### Extracted entries

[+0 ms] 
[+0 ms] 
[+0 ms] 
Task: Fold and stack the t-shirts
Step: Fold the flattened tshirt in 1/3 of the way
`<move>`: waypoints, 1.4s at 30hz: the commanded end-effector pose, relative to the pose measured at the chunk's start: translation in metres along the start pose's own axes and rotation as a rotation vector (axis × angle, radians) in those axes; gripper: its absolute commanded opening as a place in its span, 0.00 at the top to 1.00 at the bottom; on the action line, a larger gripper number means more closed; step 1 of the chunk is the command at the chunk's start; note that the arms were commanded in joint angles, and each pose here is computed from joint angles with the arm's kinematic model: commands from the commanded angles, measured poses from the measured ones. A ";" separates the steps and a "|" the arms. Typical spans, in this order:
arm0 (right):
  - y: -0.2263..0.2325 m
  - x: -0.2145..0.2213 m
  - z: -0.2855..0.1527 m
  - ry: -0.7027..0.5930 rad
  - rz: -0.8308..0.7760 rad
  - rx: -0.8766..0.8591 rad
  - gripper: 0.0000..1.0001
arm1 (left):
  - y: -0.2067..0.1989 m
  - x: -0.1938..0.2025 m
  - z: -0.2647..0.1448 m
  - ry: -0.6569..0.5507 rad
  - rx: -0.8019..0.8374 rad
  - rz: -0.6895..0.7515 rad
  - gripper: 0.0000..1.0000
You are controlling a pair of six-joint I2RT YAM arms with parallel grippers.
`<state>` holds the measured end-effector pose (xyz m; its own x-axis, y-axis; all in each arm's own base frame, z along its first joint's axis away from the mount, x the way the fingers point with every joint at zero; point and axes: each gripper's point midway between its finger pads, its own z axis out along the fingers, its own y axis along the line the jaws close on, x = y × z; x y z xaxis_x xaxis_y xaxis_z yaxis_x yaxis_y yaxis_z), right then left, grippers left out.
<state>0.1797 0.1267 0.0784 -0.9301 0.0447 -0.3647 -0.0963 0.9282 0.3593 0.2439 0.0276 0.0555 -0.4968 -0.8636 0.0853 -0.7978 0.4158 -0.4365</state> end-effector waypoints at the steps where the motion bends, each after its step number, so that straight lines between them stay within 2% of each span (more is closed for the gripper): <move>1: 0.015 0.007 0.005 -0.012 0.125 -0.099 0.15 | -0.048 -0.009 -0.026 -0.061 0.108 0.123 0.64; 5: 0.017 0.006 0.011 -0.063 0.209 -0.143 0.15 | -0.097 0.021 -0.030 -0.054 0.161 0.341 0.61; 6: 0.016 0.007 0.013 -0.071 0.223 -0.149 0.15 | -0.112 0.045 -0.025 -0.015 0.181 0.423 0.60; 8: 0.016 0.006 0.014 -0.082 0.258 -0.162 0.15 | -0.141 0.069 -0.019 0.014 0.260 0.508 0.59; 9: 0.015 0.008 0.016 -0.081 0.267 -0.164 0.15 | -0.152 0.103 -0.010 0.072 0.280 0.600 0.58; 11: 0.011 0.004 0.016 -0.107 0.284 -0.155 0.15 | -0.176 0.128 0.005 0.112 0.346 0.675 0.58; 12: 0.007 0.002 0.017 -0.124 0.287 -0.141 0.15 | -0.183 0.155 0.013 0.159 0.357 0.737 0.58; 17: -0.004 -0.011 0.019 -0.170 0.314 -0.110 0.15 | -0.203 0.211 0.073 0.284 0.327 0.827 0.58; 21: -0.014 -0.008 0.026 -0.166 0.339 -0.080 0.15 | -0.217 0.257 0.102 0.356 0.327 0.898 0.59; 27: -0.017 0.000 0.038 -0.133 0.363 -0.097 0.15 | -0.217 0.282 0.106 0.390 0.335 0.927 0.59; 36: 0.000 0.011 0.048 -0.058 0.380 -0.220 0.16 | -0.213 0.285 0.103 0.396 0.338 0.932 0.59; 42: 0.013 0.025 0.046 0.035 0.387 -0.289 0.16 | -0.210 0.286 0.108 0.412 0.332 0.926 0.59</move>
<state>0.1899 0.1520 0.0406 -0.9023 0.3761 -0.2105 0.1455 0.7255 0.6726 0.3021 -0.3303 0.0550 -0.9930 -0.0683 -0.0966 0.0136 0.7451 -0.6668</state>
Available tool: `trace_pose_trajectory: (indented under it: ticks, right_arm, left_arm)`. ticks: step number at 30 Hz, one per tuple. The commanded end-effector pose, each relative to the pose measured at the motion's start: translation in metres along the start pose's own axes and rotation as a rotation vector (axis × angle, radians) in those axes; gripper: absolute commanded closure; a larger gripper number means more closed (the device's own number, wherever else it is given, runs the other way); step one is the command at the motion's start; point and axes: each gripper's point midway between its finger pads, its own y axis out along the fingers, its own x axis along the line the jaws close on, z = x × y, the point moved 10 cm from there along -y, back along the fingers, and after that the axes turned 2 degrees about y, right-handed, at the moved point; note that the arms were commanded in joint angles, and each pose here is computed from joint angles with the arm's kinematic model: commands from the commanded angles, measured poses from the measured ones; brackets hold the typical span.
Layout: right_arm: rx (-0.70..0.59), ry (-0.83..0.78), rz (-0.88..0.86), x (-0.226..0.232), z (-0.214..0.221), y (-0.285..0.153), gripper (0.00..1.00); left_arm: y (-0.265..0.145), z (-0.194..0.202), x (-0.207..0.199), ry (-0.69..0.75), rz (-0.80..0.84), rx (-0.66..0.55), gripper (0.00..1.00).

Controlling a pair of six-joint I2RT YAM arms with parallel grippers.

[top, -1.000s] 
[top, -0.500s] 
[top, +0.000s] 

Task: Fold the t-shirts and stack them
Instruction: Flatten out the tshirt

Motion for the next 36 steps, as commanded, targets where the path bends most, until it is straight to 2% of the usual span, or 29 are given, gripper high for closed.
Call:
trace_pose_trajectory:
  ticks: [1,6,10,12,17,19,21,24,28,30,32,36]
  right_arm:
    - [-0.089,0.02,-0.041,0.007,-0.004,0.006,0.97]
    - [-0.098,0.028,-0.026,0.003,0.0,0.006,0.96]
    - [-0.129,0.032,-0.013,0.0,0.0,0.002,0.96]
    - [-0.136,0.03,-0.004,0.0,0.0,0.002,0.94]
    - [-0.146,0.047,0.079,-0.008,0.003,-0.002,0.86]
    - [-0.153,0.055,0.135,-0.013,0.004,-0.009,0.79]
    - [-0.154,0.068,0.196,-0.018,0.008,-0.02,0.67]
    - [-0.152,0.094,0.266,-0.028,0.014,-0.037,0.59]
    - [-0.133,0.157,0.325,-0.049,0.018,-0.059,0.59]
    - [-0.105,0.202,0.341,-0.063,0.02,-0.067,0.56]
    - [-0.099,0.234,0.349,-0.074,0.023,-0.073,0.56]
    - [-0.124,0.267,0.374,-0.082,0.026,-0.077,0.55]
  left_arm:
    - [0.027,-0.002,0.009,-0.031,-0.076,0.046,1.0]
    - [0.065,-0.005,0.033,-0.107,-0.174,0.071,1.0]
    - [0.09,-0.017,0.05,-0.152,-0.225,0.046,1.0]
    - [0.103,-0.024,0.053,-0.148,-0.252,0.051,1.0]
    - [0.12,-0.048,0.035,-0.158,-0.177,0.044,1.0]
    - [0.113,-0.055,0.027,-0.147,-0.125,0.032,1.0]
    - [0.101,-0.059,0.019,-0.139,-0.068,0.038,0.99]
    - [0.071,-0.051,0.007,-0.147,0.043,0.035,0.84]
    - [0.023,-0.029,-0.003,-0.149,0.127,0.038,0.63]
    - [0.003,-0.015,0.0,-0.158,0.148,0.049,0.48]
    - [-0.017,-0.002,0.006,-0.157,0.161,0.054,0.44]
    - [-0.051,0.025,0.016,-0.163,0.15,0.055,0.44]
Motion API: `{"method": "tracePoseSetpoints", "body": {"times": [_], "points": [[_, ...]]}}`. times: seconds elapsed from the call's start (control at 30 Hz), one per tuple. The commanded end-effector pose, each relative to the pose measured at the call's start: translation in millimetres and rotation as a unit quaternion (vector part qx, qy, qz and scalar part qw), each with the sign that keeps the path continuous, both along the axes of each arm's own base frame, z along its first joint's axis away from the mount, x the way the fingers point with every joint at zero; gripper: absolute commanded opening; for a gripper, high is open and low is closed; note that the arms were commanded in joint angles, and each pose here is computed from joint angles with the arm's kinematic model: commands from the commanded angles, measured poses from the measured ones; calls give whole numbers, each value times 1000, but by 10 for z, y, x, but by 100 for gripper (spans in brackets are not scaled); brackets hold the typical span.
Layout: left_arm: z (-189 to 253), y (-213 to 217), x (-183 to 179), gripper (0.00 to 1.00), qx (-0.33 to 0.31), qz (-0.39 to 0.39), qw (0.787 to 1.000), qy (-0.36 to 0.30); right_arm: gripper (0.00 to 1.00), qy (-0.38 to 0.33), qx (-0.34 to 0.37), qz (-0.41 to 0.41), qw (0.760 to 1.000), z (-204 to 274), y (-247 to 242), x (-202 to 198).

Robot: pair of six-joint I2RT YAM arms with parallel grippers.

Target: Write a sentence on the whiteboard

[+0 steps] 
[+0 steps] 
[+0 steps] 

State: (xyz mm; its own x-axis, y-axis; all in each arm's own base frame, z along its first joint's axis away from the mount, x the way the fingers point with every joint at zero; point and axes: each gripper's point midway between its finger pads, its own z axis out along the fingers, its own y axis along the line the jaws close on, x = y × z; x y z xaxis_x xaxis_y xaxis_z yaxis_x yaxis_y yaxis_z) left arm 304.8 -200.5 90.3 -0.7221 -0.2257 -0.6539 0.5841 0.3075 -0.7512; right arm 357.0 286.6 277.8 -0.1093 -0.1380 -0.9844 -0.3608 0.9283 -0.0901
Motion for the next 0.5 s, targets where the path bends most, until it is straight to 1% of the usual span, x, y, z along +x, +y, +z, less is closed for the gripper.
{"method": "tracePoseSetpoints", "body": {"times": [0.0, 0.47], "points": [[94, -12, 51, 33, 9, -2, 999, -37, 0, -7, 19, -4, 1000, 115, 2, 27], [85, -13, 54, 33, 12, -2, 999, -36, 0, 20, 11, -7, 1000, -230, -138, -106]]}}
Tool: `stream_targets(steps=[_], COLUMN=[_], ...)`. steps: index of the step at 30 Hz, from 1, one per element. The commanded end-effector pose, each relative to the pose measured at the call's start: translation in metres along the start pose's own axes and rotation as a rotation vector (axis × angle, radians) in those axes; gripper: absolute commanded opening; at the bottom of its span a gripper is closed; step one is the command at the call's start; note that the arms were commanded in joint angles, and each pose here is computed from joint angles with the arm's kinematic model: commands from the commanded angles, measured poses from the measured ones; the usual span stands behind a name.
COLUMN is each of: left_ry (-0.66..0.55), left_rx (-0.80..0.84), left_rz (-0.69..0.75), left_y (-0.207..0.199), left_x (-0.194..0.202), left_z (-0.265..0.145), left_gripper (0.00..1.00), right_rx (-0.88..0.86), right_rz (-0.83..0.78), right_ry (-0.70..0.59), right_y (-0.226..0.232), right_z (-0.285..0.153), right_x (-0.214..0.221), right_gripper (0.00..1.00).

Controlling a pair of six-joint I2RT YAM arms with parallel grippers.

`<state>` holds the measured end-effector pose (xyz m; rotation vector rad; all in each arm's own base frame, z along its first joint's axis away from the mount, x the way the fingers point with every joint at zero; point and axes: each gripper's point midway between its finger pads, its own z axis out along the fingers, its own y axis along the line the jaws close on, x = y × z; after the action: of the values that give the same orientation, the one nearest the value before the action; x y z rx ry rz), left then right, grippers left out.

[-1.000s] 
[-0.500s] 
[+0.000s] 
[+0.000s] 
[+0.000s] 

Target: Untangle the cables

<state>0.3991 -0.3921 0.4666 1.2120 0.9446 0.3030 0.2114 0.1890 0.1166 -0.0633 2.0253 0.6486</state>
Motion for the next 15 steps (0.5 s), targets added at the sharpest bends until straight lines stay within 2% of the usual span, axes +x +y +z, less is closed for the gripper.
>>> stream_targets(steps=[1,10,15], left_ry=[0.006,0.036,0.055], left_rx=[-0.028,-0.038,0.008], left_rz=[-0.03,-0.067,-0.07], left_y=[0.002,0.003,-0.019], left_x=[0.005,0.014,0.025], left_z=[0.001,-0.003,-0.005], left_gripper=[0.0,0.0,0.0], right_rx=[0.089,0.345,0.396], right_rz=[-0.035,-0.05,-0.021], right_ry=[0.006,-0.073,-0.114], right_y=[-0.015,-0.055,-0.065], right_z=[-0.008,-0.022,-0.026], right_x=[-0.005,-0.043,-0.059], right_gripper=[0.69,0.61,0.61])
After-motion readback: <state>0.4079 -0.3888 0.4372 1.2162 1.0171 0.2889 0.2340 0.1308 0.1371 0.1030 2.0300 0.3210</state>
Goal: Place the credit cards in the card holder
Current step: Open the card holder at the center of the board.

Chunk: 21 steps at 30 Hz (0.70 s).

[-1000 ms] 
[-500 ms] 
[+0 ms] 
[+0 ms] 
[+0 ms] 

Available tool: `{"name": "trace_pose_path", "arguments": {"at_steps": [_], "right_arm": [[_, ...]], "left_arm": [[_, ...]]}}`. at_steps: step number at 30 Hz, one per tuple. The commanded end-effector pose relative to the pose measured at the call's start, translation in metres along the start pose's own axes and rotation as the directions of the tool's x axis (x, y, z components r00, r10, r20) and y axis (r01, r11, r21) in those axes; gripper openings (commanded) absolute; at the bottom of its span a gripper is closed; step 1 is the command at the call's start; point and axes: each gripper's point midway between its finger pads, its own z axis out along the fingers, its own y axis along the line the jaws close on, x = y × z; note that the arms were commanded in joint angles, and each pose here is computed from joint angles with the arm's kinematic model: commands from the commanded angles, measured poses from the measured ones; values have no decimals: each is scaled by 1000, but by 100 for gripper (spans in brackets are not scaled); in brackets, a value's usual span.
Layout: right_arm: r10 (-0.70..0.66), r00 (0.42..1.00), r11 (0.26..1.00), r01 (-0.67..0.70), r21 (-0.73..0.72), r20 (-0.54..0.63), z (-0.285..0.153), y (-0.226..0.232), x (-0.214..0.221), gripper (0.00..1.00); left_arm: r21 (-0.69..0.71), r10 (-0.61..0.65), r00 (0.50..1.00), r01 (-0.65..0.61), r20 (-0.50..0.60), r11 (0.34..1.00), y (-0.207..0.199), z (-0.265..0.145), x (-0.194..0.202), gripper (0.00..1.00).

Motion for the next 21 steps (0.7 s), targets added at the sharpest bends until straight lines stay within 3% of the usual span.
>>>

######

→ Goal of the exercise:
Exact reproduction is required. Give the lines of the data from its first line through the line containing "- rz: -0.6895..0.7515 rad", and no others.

→ Response area:
[+0 ms] 
[+0 ms] 
[+0 ms] 
Task: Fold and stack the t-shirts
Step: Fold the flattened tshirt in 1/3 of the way
`<move>`: waypoints, 1.4s at 30hz: the commanded end-effector pose, relative to the pose measured at the chunk's start: translation in metres along the start pose's own axes and rotation as a rotation vector (axis × angle, radians) in those axes; gripper: its absolute commanded opening as a place in its span, 0.00 at the top to 1.00 at the bottom; on the action line, a larger gripper number means more closed; step 1 of the chunk is the command at the chunk's start; note that the arms were commanded in joint angles, and each pose here is computed from joint angles with the arm's kinematic model: commands from the commanded angles, measured poses from the measured ones. A ";" separates the steps and a "|" the arms. Typical spans, in this order:
arm0 (right):
  - y: -0.2263..0.2325 m
  - x: -0.2145..0.2213 m
  - z: -0.2855..0.1527 m
  - ry: -0.7027..0.5930 rad
  - rz: -0.8308..0.7760 rad
  - rx: -0.8766..0.8591 rad
  - gripper: 0.0000..1.0001
arm1 (left):
  - y: -0.2067..0.1989 m
  - x: -0.1938..0.2025 m
  - z: -0.2647..0.1448 m
  - ry: -0.6569..0.5507 rad
  - rx: -0.8019..0.8374 rad
  - rz: -0.6895..0.7515 rad

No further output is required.